4) Gate readiness on connection state
func readinessHandler(nc *nats.Conn) http.HandlerFunc {
return func(w http.ResponseWriter, _ *http.Request) {
if nc == nil || !nc.IsConnected() {
http.Error(w, "nats disconnected", http.StatusServiceUnavailable)
return
}
w.WriteHeader(http.StatusOK)
_, _ = w.Write([]byte("ok"))
}
}Pair this with the startup budget above. Startup controls how long you wait before failing. Readiness controls whether traffic is allowed while reconnect is still in progress.
Operator runbook
Validate behavior in staging before changing production defaults. Measure restart count and time-to-recover under controlled NATS outages.
# 1) Confirm current behavior in staging
kubectl -n cordum scale statefulset nats --replicas=0
kubectl -n cordum rollout restart deploy/cordum-scheduler
kubectl -n cordum get pods -w | rg cordum-scheduler
# Expected today: CrashLoopBackOff until NATS returns.
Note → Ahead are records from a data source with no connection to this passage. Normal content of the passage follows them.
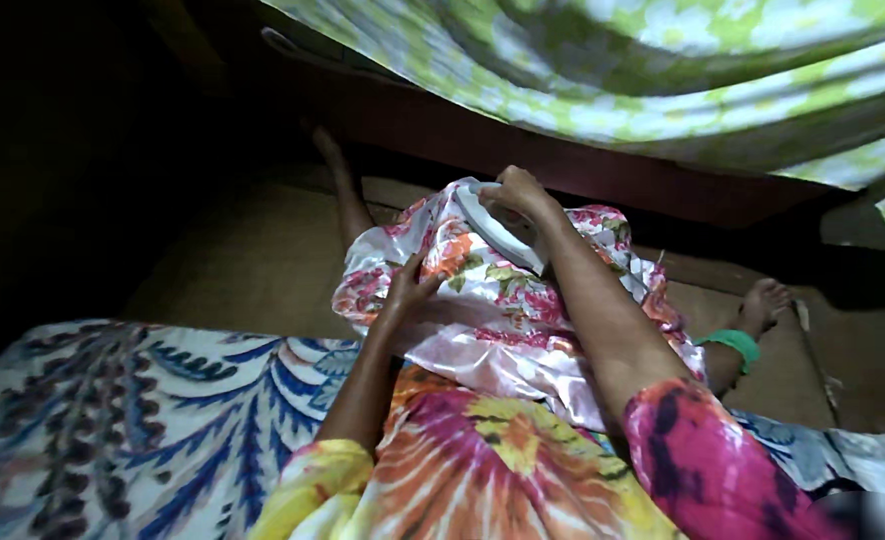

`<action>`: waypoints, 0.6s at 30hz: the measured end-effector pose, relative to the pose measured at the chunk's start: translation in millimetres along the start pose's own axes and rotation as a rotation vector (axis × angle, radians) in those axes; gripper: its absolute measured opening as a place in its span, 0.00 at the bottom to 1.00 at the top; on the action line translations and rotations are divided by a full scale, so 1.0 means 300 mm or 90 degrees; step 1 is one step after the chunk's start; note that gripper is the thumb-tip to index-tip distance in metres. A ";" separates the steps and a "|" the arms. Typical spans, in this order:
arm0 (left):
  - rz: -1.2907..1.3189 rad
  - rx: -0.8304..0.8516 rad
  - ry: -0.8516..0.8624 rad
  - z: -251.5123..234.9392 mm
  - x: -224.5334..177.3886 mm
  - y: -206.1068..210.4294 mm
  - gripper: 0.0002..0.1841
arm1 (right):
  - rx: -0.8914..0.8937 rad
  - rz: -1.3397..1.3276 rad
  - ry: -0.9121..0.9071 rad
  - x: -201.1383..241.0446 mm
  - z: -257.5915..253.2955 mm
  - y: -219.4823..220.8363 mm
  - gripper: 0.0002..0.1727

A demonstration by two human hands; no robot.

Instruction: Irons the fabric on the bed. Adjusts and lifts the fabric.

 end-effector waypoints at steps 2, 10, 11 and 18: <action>-0.011 -0.001 -0.001 0.001 -0.009 -0.003 0.30 | 0.020 -0.020 -0.002 -0.015 0.023 0.007 0.33; -0.008 0.013 0.013 -0.003 -0.023 -0.004 0.27 | 0.097 0.033 -0.083 -0.100 0.409 0.065 0.24; -0.006 0.014 0.007 -0.001 -0.027 -0.006 0.27 | 0.109 0.040 -0.077 -0.109 0.455 0.072 0.24; -0.008 0.027 -0.010 -0.025 0.000 -0.004 0.29 | 0.097 0.104 -0.065 -0.074 0.497 0.081 0.31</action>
Point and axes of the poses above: each hand's wrist, its own z-axis away from the middle knuckle, its own y-axis out of the palm, x = y × z, the point moved 2 cm from there along -z, towards the middle knuckle, and after that the axes turned 7 degrees about -y, right-handed, at the moved point
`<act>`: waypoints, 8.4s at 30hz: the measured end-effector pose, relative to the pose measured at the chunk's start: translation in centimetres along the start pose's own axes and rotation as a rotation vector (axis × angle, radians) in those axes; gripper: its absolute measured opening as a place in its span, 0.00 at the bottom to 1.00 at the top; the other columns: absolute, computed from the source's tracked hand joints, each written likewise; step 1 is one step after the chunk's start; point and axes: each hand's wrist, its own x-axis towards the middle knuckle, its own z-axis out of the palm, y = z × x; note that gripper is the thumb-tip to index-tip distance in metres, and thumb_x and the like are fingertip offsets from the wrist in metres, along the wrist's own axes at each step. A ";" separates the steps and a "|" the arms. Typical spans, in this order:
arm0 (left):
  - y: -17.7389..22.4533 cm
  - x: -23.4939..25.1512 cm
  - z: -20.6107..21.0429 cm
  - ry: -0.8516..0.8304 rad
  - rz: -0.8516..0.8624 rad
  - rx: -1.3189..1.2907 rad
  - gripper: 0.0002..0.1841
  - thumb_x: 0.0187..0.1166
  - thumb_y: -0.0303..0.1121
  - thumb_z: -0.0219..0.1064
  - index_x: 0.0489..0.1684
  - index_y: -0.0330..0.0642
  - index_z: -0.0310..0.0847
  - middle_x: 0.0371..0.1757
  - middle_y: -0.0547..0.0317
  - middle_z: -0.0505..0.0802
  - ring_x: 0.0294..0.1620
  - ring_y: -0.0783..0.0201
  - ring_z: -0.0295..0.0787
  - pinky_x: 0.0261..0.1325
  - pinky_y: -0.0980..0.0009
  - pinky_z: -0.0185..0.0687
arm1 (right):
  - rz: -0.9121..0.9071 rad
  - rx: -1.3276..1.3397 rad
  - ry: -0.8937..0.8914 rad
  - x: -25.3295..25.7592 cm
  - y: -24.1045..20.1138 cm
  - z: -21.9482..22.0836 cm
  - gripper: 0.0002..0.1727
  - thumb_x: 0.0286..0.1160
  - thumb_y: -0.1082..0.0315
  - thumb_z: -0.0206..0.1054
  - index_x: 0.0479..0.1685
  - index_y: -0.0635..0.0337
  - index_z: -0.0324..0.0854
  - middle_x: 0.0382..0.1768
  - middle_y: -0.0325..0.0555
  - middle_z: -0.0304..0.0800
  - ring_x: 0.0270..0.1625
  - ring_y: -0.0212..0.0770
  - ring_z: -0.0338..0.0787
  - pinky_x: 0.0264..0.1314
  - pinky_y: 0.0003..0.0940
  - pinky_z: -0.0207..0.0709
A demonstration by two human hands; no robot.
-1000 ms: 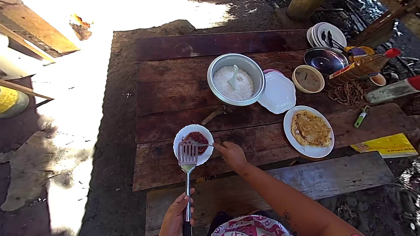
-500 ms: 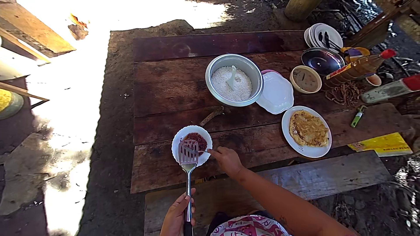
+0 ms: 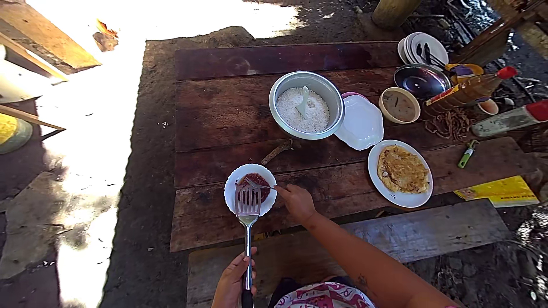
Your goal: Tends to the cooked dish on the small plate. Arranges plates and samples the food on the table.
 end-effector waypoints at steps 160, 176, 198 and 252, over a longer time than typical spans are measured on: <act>-0.5 0.8 -0.1 0.212 0.366 0.396 0.13 0.88 0.21 0.54 0.63 0.30 0.80 0.36 0.58 0.85 0.20 0.76 0.76 0.19 0.82 0.71 | 0.299 0.366 -0.164 -0.2 0.7 -3.8 0.23 0.93 0.65 0.50 0.81 0.51 0.79 0.67 0.56 0.90 0.69 0.55 0.88 0.74 0.53 0.75; 0.6 3.0 -3.5 0.627 1.055 1.252 0.15 0.67 0.15 0.70 0.47 0.37 0.95 0.47 0.29 0.91 0.49 0.27 0.88 0.51 0.34 0.80 | 0.255 0.748 -0.204 0.3 -1.2 -2.5 0.18 0.91 0.69 0.56 0.70 0.66 0.84 0.61 0.56 0.92 0.59 0.42 0.90 0.68 0.38 0.77; 1.5 2.6 -3.8 0.652 1.118 1.158 0.14 0.68 0.16 0.70 0.49 0.34 0.94 0.47 0.28 0.90 0.48 0.28 0.89 0.50 0.36 0.81 | 0.409 0.636 -0.316 0.5 -1.5 -1.4 0.19 0.92 0.67 0.54 0.71 0.62 0.84 0.61 0.56 0.91 0.63 0.47 0.89 0.71 0.48 0.76; 3.0 0.7 -4.5 0.655 0.794 1.005 0.15 0.72 0.18 0.70 0.56 0.33 0.91 0.54 0.31 0.90 0.52 0.41 0.88 0.56 0.46 0.80 | 0.374 0.124 -0.514 0.1 -2.7 -3.1 0.28 0.94 0.67 0.46 0.91 0.43 0.64 0.79 0.54 0.79 0.78 0.56 0.81 0.77 0.57 0.74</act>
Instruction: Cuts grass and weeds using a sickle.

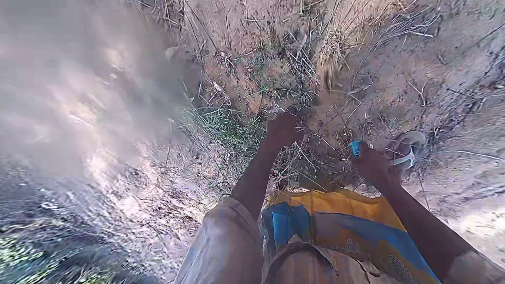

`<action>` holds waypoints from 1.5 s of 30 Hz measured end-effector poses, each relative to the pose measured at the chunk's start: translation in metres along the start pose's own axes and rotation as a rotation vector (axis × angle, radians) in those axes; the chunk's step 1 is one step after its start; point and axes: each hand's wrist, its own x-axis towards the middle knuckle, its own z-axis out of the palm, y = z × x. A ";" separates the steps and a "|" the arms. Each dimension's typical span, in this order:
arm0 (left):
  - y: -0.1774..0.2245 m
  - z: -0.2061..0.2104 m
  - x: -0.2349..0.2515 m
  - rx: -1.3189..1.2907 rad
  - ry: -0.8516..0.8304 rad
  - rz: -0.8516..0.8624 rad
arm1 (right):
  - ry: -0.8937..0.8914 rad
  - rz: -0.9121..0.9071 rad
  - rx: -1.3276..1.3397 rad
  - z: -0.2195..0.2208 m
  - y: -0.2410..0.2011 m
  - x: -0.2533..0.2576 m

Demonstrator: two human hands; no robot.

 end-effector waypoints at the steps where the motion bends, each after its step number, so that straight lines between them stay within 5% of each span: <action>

# 2) Restore NATS and verify recovery
kubectl -n cordum scale statefulset nats --replicas=3
kubectl -n cordum rollout status deploy/cordum-scheduler
# 3) If you switch to RetryOnFailedConnect(true), enforce a startup budget first
# Example budget: 105s (10s timeout * 3 servers * 3 passes + 15s margin)
# 4) Verify process behavior and probes
kubectl -n cordum logs deploy/cordum-scheduler | rg "disconnected|reconnected|connect nats"
kubectl -n cordum describe pod -l app=cordum-scheduler | rg "Startup|Readiness|Liveness"
# 5) Track restart and recovery SLO
kubectl -n cordum get pods -o json | jq '.items[] | {name: .metadata.name, restarts: .status.containerStatuses[0].restartCount}'Limitations and tradeoffs
| Approach | Benefits | Costs |
|---|---|---|
| Fail-fast + restart policy | Simple mental model. Fast crash signal when dependency is unavailable. | Noisy restart loops during dependency outages. Can hide real regressions in alert noise. |
| RetryOnFailedConnect + startup deadline | Fewer restarts while preserving deterministic failure after budget expiry. | Needs explicit timeout math and probe tuning per service. |
| RetryOnFailedConnect with no deadline | Avoids crash loops during long broker maintenance windows. | Can hide outages behind long-running but disconnected pods. |
| Init wait for NATS endpoint | Keeps app code unchanged. Clear startup dependency ordering. | Adds startup latency and extra lifecycle wiring. Still needs outage handling after boot. |
Next step
Decide your startup policy explicitly this week, write it into your runbook, and test it by forcing a NATS outage during a controlled rollout.